2. Petitioner holds that the said sections contain an imminent controversy that compromises
his job regarding demolition of illegal structures.
3. Locus standi of petitioner on his being a DPWH consultant and his being a taxpayer.
4. According to petitioner, the provisions of the said sections are unconsitutional because:
a. They deprive the government and property owners of due process.
b. They reward, instead of punish, categorically unlawful acts.
c. They violate prohibition against legislation that takes away one’s property from
interlopers.
d. They sweep overbroadly over concerns of state police power.

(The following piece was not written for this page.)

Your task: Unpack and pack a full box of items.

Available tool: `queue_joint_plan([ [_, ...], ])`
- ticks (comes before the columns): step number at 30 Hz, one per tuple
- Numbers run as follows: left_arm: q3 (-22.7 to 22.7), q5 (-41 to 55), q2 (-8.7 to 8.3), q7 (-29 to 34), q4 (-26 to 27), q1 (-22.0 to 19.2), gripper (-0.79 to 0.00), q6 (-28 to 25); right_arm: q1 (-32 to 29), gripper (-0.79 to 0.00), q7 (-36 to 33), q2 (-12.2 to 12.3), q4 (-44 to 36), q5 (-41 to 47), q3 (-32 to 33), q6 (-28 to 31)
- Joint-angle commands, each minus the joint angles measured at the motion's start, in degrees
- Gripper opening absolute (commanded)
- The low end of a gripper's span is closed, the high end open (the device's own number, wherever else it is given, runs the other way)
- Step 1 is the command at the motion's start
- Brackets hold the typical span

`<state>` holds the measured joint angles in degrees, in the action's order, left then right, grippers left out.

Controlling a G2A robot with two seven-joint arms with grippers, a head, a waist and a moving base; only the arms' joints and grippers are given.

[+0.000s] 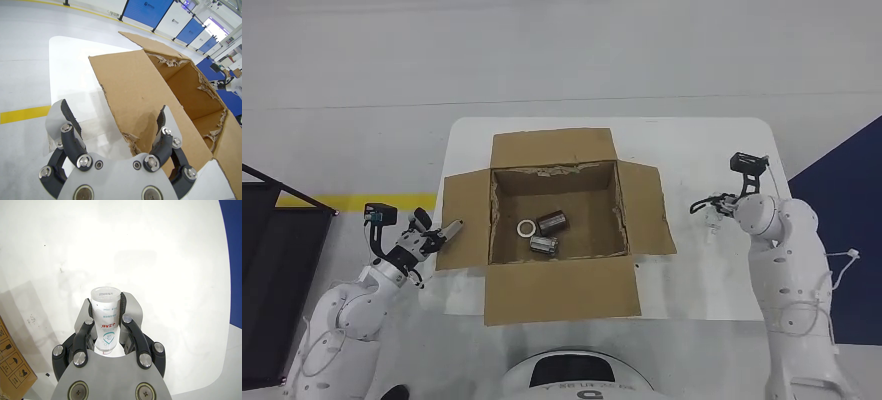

e. They encroach upon judicial power to its orders.
5. Solicitor General contended that petition is void because: a) there is no actual
controversy; b) petitioner is not a proper party; and c) there is no question of
constitutionality.

ISSUE:
Whether Sections 28 and 44 of R.A. No. 7279, also known as the Urban Development and
Housing Act of 1992, are unconstitutional.

HELD:
NO.
Petitioner lacks two fundamental requisites for a judicial inquiry into a law’s constitutionality: a)
the existence of an actual controversy involving conflict of legal rights and b) the question must
be raised by a proper party. First, he has not claimed to have been prevented from doing his job
by parties benefiting from the Act. Second, he is merely a DPWH consultant, and moreover does
not own urban property that the provisions will affect.